_PROBLEM STATEMENT_
Search the entries below. Return every line that has "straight" in it.

_TASK MATERIAL_
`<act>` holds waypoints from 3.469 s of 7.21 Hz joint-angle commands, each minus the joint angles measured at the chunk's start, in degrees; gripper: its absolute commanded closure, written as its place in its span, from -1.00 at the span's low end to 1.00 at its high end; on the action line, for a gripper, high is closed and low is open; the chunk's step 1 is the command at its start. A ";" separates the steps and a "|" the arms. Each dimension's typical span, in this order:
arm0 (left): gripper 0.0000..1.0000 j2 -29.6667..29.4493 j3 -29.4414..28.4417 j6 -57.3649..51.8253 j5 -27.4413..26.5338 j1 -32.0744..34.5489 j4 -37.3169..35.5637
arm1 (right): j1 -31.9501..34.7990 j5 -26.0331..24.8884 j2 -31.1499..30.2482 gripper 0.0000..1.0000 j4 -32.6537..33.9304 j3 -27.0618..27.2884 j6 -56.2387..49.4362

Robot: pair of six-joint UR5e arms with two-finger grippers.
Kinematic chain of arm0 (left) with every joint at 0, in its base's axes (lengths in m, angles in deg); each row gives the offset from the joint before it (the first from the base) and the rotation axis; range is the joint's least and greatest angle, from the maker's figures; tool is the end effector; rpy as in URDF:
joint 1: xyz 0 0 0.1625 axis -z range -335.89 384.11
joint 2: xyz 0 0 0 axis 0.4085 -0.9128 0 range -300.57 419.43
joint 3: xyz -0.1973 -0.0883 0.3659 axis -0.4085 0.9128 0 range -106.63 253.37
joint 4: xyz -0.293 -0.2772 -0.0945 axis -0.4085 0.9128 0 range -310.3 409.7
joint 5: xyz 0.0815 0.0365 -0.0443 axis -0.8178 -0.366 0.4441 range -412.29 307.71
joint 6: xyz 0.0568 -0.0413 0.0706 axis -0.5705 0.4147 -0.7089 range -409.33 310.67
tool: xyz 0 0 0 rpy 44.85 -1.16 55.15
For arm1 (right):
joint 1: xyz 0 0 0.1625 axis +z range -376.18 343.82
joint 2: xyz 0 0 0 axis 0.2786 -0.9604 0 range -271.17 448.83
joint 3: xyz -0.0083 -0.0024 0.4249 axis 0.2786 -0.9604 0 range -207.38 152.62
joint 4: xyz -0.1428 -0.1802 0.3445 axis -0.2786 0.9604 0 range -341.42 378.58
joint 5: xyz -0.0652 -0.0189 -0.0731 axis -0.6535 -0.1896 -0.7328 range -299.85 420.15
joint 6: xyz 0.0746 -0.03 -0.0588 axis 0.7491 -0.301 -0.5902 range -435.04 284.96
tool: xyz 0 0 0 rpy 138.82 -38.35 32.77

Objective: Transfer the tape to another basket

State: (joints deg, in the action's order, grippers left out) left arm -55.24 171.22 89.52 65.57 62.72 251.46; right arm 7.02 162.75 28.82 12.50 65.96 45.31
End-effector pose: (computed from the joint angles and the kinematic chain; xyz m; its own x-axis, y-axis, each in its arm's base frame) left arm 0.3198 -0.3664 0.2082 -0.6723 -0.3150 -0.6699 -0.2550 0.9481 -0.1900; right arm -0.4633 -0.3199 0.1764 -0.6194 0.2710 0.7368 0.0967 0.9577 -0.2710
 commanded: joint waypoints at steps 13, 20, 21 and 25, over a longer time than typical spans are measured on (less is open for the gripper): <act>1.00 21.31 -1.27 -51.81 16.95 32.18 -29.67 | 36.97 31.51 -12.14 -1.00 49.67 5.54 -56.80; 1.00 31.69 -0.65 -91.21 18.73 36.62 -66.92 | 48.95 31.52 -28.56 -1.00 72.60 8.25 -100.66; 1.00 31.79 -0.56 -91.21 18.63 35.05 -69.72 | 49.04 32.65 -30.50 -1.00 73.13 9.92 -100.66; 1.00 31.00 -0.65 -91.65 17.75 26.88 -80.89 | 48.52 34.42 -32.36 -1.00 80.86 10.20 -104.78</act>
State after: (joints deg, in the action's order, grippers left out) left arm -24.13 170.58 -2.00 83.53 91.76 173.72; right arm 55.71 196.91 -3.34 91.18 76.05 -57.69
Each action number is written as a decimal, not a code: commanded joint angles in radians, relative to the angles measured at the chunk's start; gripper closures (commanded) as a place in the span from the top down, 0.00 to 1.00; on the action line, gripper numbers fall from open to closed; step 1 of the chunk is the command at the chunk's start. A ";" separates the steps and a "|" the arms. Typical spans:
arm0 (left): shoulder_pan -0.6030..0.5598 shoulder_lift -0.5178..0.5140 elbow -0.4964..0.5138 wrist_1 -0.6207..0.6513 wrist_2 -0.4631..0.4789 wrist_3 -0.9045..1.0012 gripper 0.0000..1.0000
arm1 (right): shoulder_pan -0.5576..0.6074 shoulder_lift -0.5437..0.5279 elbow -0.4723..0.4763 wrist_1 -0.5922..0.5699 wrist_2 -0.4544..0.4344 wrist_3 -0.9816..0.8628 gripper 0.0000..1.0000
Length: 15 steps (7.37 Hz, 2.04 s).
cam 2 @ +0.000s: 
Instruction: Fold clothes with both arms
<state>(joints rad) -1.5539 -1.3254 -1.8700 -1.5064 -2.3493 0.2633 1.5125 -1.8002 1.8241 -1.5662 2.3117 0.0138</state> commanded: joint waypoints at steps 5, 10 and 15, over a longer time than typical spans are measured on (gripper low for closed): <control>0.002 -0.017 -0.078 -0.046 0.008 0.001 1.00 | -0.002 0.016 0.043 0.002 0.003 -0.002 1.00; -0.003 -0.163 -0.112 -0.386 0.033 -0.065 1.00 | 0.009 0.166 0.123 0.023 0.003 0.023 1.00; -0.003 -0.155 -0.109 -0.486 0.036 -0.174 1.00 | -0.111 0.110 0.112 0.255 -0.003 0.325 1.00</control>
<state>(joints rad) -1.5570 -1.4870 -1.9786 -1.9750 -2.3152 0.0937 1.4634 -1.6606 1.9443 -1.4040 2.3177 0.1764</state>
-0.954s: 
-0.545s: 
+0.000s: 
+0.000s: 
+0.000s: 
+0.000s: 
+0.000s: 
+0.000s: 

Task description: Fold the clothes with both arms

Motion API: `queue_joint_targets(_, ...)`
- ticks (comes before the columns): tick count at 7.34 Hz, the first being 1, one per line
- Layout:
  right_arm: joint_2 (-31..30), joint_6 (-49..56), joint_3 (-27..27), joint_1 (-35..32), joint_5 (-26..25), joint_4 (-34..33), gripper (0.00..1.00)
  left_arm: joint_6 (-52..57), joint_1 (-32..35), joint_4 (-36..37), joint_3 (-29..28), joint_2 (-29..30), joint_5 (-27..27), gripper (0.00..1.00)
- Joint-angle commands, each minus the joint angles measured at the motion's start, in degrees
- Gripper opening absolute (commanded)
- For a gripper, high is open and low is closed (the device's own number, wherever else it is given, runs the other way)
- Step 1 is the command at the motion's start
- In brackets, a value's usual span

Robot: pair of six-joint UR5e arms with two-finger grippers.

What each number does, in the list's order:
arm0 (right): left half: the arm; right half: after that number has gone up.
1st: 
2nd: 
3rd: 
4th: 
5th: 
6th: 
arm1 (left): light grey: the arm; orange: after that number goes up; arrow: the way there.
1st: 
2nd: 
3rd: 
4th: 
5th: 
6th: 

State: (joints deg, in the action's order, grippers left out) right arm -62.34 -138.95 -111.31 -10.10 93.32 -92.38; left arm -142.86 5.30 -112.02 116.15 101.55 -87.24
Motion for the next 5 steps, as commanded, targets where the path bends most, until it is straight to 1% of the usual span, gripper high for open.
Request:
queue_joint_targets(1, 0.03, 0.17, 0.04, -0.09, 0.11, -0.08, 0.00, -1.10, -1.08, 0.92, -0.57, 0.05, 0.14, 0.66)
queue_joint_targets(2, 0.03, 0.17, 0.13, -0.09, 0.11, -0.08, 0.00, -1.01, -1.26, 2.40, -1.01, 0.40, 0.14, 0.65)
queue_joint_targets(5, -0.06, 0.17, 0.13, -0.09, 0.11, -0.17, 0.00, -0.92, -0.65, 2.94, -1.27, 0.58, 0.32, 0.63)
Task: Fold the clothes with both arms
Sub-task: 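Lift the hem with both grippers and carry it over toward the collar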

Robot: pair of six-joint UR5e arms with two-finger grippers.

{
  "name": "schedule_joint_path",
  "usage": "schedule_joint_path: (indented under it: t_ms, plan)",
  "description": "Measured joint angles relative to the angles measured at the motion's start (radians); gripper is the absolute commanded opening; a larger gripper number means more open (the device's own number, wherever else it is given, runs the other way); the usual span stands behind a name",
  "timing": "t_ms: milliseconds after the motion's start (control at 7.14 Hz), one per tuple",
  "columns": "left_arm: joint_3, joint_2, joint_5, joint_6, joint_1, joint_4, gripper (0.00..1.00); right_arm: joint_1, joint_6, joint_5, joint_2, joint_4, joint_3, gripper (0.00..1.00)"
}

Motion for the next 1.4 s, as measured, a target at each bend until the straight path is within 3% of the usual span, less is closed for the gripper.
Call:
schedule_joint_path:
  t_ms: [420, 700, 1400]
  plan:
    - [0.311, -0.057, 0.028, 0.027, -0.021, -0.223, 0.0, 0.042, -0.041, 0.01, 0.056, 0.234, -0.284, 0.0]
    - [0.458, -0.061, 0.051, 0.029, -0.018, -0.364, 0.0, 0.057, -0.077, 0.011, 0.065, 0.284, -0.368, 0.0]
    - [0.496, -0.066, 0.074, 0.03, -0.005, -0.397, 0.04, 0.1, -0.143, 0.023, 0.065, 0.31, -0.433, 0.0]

_WRITTEN ANSWER_
Motion for the next 5 steps, as commanded, targets where the path bends most, until it is straight to 1% of the usual span, gripper high for open.
Motion for the next 1.4 s, as measured, a target at each bend until the straight path is within 3% of the usual span, less is closed for the gripper.

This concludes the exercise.